"Rudy"

"Rudy"




“Rudy”, a título de esclarecimento prévio, perfaz uma dessas histórias necessárias. Tema batido? Pode ser, superação já não rende o que rendia. O primeiro pensamento que vem à mente reside no clichê de um cara querendo ser o que não pode ser. Mas isso paira na superfície. O buraco mais embaixo é que ele sabe disso, e tudo o que ele quer, na verdade, é viver a experiência. Apenasmente.

Daniel Eugene "Rudy" Ruettiger nasceu em 1948 com uma espécie de chip nas entranhas que buzinava dia e noite desde a tenra infância: vou jogar football na University of Notre Dame.

Família numerosa, chão de fábrica, o sonho americano lhes proporcionou casa, carro, estudo, mas não uma universidade desse naipe. Os familiares riam, e em conversas amenas diziam: cai na real. Em diálogo mais profundo, quando o pai lhe conta que o avô, por um sonho doidivanas, comprou terras e 150 vacas, que morreram em menos de um ano, o que o levou a desaparecer para sempre, os filhos se espalharam por aí e cada qual construiu sua vida. No caso do pai de Rudy, labuta numa siderúrgica, penumbra e fogo pra todo lado, porém garantia de um teto e comida na mesa.

“Rudy”, o filme, foi lançado em 1993, figura no panteão de um dos 25 melhores filmes de esporte e seu diretor, David Anspaugh, tem inexplicavelmente uma página anêmica na Wiki. Quiçá algum desafeto.

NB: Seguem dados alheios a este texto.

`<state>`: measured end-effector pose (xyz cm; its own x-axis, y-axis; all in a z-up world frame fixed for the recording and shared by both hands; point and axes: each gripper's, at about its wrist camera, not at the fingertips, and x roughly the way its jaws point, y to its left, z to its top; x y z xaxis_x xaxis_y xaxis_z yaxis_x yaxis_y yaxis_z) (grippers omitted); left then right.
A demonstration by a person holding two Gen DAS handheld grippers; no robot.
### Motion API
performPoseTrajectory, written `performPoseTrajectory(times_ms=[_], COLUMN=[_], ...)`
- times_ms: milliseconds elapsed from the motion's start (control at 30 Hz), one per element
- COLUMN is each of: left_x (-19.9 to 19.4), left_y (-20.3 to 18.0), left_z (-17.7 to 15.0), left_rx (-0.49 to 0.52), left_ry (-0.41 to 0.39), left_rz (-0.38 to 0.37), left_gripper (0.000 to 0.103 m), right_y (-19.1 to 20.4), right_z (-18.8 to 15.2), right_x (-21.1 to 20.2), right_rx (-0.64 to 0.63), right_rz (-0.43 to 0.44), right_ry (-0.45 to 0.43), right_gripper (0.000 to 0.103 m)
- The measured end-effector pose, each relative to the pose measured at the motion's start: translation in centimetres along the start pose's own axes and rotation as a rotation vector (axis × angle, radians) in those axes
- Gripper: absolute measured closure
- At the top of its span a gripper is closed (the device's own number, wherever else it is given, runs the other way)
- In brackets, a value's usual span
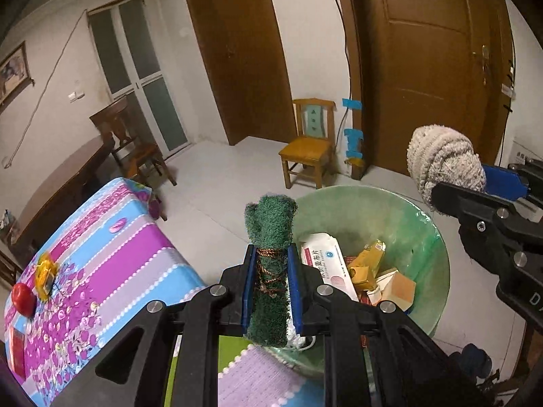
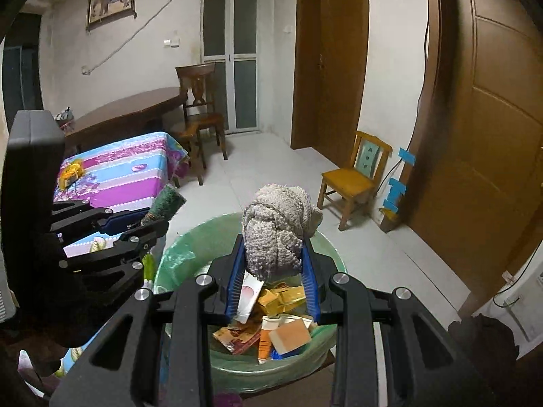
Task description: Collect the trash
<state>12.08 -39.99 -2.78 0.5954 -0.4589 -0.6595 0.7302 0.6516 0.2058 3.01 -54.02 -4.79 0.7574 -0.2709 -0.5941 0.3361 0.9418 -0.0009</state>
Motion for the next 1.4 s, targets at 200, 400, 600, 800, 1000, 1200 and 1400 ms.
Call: performPoseTrajectory(times_ms=[200,400,600,800,1000,1200,1400], left_x=[1.7,2.7,3.2,3.0,2.0,0.2,-4.1], left_y=[-0.3,0.1,0.1,1.4,1.2,1.0,0.5], left_z=[-0.3,-0.5,0.2,0.5,0.1,-0.7,-3.5], left_rx=[0.007,0.005,0.014,-0.016,-0.005,-0.013,-0.004], left_ry=[0.033,0.058,0.054,0.049,0.018,-0.014,-0.119], left_rz=[-0.025,-0.052,-0.068,-0.073,-0.069,-0.076,-0.077], left_gripper=[0.084,0.084,0.082,0.047,0.047,0.047,0.010], right_y=[-0.3,-0.4,-0.2,-1.1,-1.4,-1.5,-2.1], right_z=[-0.3,0.2,0.6,0.7,0.4,-0.5,-3.9], right_x=[0.7,1.2,1.8,1.5,1.2,-0.2,-4.7], right_rx=[0.003,0.000,-0.018,0.001,0.016,0.066,0.173], right_rz=[-0.002,-0.005,-0.025,-0.034,-0.037,-0.039,-0.049], right_ry=[0.015,0.022,0.020,-0.009,-0.015,-0.026,-0.109], right_gripper=[0.074,0.074,0.061,0.044,0.044,0.033,0.006])
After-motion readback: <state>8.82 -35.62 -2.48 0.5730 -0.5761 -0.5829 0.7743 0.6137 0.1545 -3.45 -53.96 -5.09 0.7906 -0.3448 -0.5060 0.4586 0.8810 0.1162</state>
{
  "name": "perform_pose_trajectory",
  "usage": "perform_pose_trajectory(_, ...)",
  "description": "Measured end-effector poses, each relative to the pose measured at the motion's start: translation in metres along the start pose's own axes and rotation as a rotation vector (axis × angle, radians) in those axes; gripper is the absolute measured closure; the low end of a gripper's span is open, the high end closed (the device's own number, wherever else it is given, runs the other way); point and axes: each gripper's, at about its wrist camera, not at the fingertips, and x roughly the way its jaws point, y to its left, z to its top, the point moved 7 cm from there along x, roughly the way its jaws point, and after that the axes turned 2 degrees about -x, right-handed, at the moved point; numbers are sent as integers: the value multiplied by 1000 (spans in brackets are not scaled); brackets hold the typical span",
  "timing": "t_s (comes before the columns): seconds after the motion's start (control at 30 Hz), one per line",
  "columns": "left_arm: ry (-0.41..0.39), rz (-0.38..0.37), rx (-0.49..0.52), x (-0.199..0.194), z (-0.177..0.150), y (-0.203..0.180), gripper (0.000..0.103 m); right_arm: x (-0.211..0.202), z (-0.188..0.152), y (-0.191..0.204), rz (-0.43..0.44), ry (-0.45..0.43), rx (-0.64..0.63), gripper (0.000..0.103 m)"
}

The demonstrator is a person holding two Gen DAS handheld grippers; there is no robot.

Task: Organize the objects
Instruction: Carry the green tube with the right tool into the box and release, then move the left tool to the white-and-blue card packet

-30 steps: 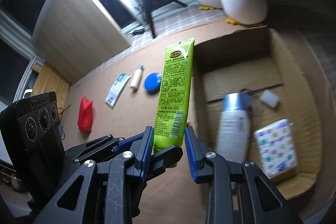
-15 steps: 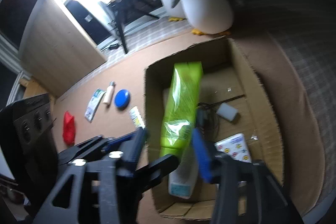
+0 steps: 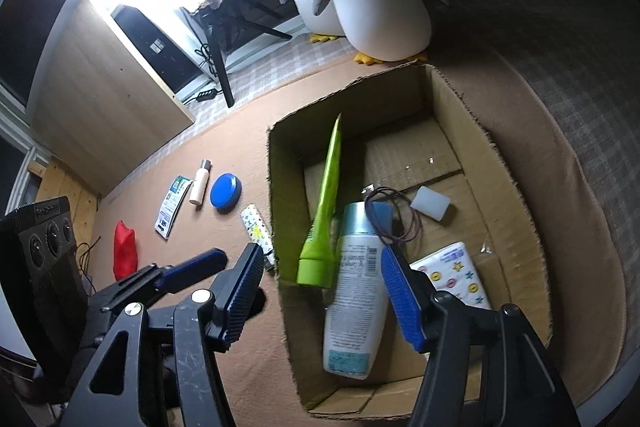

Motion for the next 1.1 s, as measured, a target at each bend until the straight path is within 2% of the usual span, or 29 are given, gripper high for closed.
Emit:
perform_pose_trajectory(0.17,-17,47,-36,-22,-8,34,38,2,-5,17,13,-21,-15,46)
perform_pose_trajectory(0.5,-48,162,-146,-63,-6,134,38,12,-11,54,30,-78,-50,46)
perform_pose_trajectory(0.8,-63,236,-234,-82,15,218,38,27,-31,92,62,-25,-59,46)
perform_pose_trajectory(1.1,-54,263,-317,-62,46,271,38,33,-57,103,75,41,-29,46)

Absolutamente tudo vai na contramão do sonho do pequeno Daniel Eugene. A saber: ele é pobre, não de marré, marré, marré, porém anos luz de custear os estudos, suas notas escolares são baixas, o que leva o espectador a considerar que o protagonista se encaixa na tarja “meio burrinho”, e por fim, fisicamente, sua compleição enquadra-se naquilo que se conhece por “mignon".

Rudy toma o ônibus e vai ao encontro, sem saber, do padre
John Cavanaugh, (Robert Prosky), a bondosa alma que se depara com o rapaz de 22 anos carregando uma mala e dizendo "quero entrar na Notre Dame" como se isso fosse um drive in ou uma farmácia. Foi no tom da compaixão que o padre o insere no instituto do outro lado da rua, por assim dizer, Holly Cross, e se ele tivesse boas notas ali, poderia tentar a Notre Dame.

O roteiro de Angelo Pizzo, após uma leve pesquisa, contém uma ou outra mentirinha, nem vale a pena partilhar com o leitor pois “Rudy”, (o filme) é uma história verídica sobre um sapo que como se disse não queria ser um príncipe, apenas vivenciar de que se trata tal situação. Inda assim toda a película nos oferece a intervalos momentos principescos, como por exemplo quando o ator afro americano Charles S. Dutton, na pele de uma espécie de zelador do complexo esportivo de Notre Dame, coloca sobre a cama de um modesto cômodo, misto de escritório e almoxarifado, uma chave e um cobertor. Rudy entrava pela janela, de noite, pois não tinha onde dormir nos seus 4 semestres de Holly Cross. Ele conseguira um trabalho com esse zelador como assistente do assistente do assistente, enquanto estudava insanamente e gritava aos 4 ventos o seu amor pelo time da universidade.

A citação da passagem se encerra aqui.